When creating an XML sitemap, you may want to modify it slightly before you upload it to your server. There are a number of reasons why you should manually edit your XML sitemap file which include, proper indexation, URL index limitations (although they have gotten better at indexing larger xml files), and to increase the % of pages that get indexed.
There are tons of XML sitemap generation tools like AuditMyPC, XML-Sitemaps, or the Google Sitemap Generator that will help you to create your sitemap, however many of these tools will not take the following into consideration.
- URL Duplicates: Make sure that you don’t include multiple versions of a URL. For example, if you have domain.com/services and domain.com/services/ make sure you remove one of the URLs so you don’t have any canonical issues.
- Robots.txt: Many of the sitemap generators will look at your robots.txt file and not include the directories or urls that you have already omitted. Just make sure that those directories are not being included in your sitemap.
- Error Pages: If you notice you have some 404 Error pages in your sitemap, you should either fix those pages so you can include them or remove them from the sitemap.
- Images: There is no need to include a list of all of your images in your XML sitemap. Google will come by and index the images when they index the page, so I wouldn’t try and have Google focus on your images.
- Invalid Links: Some sitemap generators will have this option, but ignoring invalid relative links will help you with submitting only valid links to the search engines.
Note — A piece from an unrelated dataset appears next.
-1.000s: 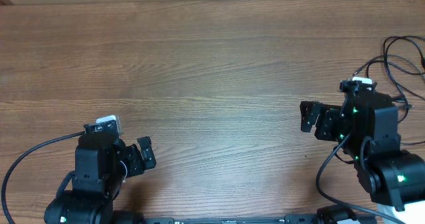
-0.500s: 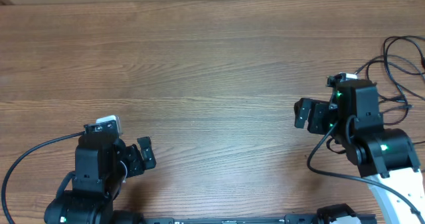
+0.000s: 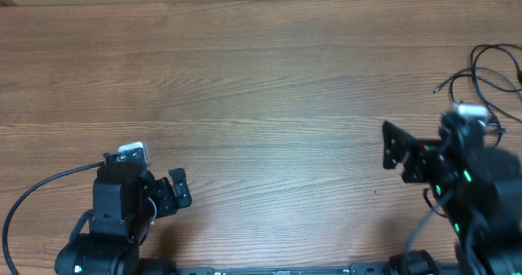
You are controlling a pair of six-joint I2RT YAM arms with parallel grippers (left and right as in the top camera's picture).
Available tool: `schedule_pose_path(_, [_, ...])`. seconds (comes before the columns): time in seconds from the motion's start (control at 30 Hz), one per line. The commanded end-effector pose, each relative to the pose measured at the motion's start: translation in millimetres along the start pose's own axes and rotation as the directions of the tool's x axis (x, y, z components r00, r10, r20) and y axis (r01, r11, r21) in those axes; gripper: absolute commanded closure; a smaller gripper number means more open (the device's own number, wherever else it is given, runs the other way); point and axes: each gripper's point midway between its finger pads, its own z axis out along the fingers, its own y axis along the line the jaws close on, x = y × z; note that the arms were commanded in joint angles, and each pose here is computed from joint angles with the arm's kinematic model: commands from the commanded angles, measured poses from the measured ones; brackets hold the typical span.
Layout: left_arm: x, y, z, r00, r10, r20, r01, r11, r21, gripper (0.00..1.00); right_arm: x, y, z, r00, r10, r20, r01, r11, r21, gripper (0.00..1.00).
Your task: Untangle cables
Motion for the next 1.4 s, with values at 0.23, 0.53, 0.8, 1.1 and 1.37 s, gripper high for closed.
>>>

Quick Tip: Make sure you don’t block your CSS files in your robots.txt file. Google will want to be able to read your CSS file to ensure that you are not doing anything blackhat with how you display your content.
Great article, it's important to not have CSS files blocked in the robots.txt file. Also, people make the mistake of including video files into the sitemap, these along with images will not get picked up by the crawlers. Instead, these can be included in a separate video sitemap.
I am not 100% sure what you are asking, but I think you are talking about pages that have lots of external links on a page. I wouldn't worry to much about blocking those pages, however you could restrict the pages in the robot.txt file or a meta noindex nofollow tag.
Thanks for the list. I had never thought about checking a sitemap that closely. Some, like 404 error pages and invalid links are quite obvious, but I had not thought of the Robots.txt file. Thanks.
@Mark great points and yes the duplicate and 404 are the 2 biggest items you need to flag and remove from your sitemap.Interesting point about not blocking Google from CSS to show you are following their rules, anyone else shown an impact by blocking their CSS in Robots.txt?